Our first walking tour of Cusco would not be until that afternoon so after freshening up in my room, I ventured out of the hotel and through the streets of Cusco to take in my first impressions of Peru (without distractions from riding in the back seat of a fast little car)! I took in as much as I possibly could! I noticed textures – from brick walls and stone walls, to brick streets, cobblestone courtyards, and narrow streets. I noticed the housing on the hillsides and how poor everyone seemed to be. There were artists and jewelers and children selling everything from hats to water-bottle holders. “Please, Miss Jenny (I learned that morning not to wear a nametag on the street). I give you special price, Miss Jenny.”

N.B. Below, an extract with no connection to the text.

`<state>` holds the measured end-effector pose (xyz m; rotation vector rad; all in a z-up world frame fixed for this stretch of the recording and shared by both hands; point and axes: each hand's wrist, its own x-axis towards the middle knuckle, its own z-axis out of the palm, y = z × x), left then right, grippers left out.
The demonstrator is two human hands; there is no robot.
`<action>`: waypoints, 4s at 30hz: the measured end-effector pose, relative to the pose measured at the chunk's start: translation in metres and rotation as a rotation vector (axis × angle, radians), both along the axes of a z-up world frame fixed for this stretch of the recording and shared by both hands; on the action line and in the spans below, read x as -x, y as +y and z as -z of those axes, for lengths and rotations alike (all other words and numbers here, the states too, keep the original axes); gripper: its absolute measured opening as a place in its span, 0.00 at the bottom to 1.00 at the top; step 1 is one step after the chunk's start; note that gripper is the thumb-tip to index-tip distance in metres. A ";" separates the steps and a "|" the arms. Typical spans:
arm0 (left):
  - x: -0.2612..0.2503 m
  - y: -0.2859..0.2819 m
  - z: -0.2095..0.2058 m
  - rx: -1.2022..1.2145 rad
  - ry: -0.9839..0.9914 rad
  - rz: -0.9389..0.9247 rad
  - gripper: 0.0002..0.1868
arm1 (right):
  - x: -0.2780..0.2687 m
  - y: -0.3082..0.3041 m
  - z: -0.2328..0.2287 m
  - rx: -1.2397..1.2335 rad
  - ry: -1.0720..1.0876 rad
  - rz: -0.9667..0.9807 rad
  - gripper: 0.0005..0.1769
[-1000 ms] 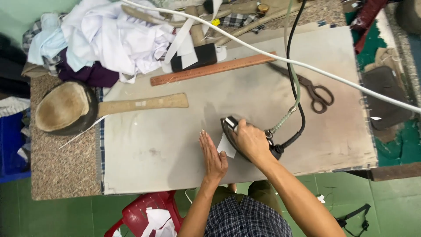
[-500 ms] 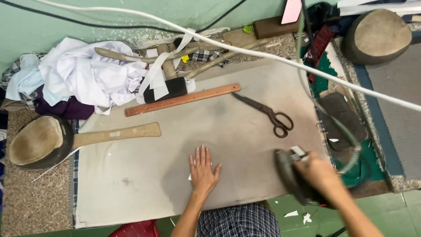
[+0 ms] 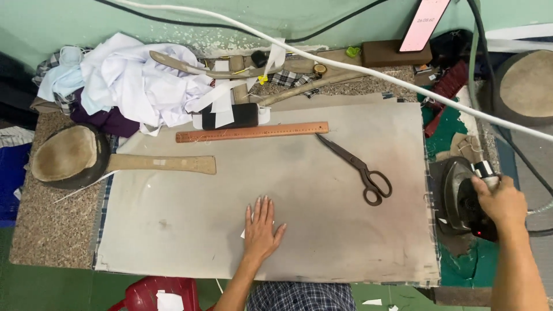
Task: The person irons a small white fabric piece on a workbench using an electric iron. They then use large shears to trim the edges of the fabric piece, cutting it into smaller rectangular strips.
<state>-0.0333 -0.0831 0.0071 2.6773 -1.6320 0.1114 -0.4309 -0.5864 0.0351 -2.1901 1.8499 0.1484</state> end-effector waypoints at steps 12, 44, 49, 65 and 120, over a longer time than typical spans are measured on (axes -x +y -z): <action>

I noticed the cars and how they were all little rectangles that didn’t appear to need insurance. I noticed their faces, from youth to elderly. I noticed a spiritual culture that combined ancient Inca beliefs and Christianity. I noticed an ancestry of Inca and Spanish cultures interwoven into a community of families, of spirituality, and of art and history. I could hardly wait for our afternoon tour to begin!
Jul 4, 2008
As the sun rose, we were flying over the mountains. It was so beautiful! I looked out and saw a sea of clouds nestled over the valleys; mountain-top islands sprinkled across the horizon. Glaciers were perched at the top of the mountains, sitting like royalty overlooking the kingdoms... and immediately, I sensed the mystical, powerful, spiritual energy of the ancient
My face and camera were pressed against the glass like a child looking at a Macy’s window display at Christmastime! I couldn’t believe it! We were actually flying right through (and in between) glaciers! I witnessed the sun greet these ancient mountains with morning kisses. The moment the light touched the face of the glaciers, they lit up – and so did my soul! Excited? No words could capture how I felt. My heart was beating fast and my breath was accelerated! It felt as though my body was adjusting or recalibrating to another place and time… to a new rhythm… to the drumming of an ancient culture. How could I feel so at home in a place I had never been before?